If one looks at a one-centimeter object at a distance of one meter and a two-centimeter object at a distance of two meters, both subtend the same visual angle of about 0.01 rad or 0.57°. Thus they have the same retinal image size $R\approx 0.17{\text{ mm}}$ .

That is just a bit larger than the retinal image size for the moon, which is about $0.15{\text{ mm}}$ , because, with moon's mean diameter $S=3474{\text{ kilometers}}$  $(2159{\text{ miles}})$  , and earth to moon mean distance $D$  averaging $383,000{\text{ kilometers}}$  ($238,000{\text{ miles}}$ ), $V\approx 0.009{\text{ rad}}$ $\approx 0.52{\text{ deg}}$ .

Also, for some easy observations, if one holds one's index finger at arm's length, the width of the index fingernail subtends approximately one degree, and the width of the thumb at the first joint subtends approximately two degrees.

Therefore, if one is interested in the performance of the eye or the first processing steps in the visual cortex, it does not make sense to refer to the absolute size of a viewed object (its linear size $S$ ). What matters is the visual angle $V$  which determines the size of the retinal image.

Terminological confusions

In astronomy the term apparent size refers to the physical angle $V$  or angular diameter.

But in psychophysics and experimental psychology the adjective "apparent" refers to a person's subjective experience. So, "apparent size" has referred to how large an object looks, also often called its "perceived size".

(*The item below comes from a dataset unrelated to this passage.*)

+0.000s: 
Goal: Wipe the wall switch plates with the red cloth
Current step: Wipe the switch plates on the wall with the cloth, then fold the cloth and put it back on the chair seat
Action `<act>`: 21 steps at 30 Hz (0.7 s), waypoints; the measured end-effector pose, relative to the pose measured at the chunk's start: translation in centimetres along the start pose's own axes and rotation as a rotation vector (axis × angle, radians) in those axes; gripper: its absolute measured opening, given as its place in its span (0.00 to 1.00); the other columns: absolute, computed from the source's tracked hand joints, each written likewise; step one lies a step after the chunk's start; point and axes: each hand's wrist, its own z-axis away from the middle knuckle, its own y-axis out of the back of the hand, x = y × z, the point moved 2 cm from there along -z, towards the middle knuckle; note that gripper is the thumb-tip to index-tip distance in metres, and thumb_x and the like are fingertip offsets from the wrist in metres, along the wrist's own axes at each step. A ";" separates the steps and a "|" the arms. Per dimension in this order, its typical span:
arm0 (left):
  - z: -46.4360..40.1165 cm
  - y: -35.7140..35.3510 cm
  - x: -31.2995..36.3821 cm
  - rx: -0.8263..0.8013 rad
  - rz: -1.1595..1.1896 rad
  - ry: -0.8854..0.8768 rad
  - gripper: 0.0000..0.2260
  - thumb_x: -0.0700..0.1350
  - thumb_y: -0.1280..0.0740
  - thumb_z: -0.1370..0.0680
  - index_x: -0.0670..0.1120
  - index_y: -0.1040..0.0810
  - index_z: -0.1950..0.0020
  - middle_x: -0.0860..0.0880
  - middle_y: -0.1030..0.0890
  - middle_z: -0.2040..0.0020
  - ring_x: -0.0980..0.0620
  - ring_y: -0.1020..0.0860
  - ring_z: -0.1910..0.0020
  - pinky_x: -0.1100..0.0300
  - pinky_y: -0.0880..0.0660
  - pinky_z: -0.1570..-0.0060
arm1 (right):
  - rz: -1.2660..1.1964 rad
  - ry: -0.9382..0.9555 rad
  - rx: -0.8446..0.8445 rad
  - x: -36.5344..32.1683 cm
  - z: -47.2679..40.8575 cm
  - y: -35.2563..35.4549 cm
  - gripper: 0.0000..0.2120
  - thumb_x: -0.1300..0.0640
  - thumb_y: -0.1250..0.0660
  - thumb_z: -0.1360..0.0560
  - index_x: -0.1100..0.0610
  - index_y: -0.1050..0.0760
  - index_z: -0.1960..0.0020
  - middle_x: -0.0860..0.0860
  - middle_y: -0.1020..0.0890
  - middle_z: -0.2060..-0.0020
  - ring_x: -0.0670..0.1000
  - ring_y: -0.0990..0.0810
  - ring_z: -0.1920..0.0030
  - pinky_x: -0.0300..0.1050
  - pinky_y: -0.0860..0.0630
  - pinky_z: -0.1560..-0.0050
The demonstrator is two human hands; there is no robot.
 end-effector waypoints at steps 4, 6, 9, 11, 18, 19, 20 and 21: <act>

Additional confusion has occurred because there are two qualitatively different "size" experiences for a viewed object. One is the perceived visual angle $V'$  (or apparent visual angle) which is the subjective correlate of $V$ , also called the object's perceived or apparent angular size. The perceived visual angle is best defined as the difference between the perceived directions of the object's endpoints from oneself.

The other "size" experience is the object's perceived linear size $S'$  (or apparent linear size) which is the subjective correlate of $S$ , the object's physical width or height or diameter.

Widespread use of the ambiguous terms "apparent size" and "perceived size" without specifying the units of measure has caused confusion.

Representation of visual angle in visual cortex

The brain's primary visual cortex (area V1 or Brodmann area 17) contains a spatially isomorphic representation of the retina (see retinotopy). Loosely speaking, it is a distorted "map" of the retina. Accordingly, the size $R$  of a given retinal image determines the extent of the neural activity pattern eventually generated in area V1 by the associated retinal activity pattern. Murray, Boyaci, & Kersten (2006) recently used Functional magnetic resonance imaging (fMRI) to show that an increase in a viewed target's visual angle, which increases $R$ , also increases the extent of the corresponding neural activity pattern in area V1.

The observers in Murray 'et al.'s' experiment viewed a flat picture with two discs that subtended the same visual angle $V$  and formed retinal images of the same size $R$ , but the perceived angular size $V'$  of one was about 17% larger than for the other, due to differences in the background patterns for the disks. It was shown that the areas of the activity in V1 related to the disks were of unequal size, despite the fact that the retinal images were the same size. This size difference in area V1 correlated with the 17% illusory difference between the perceived visual angles. This finding has implications for spatial illusions such as the visual angle illusion.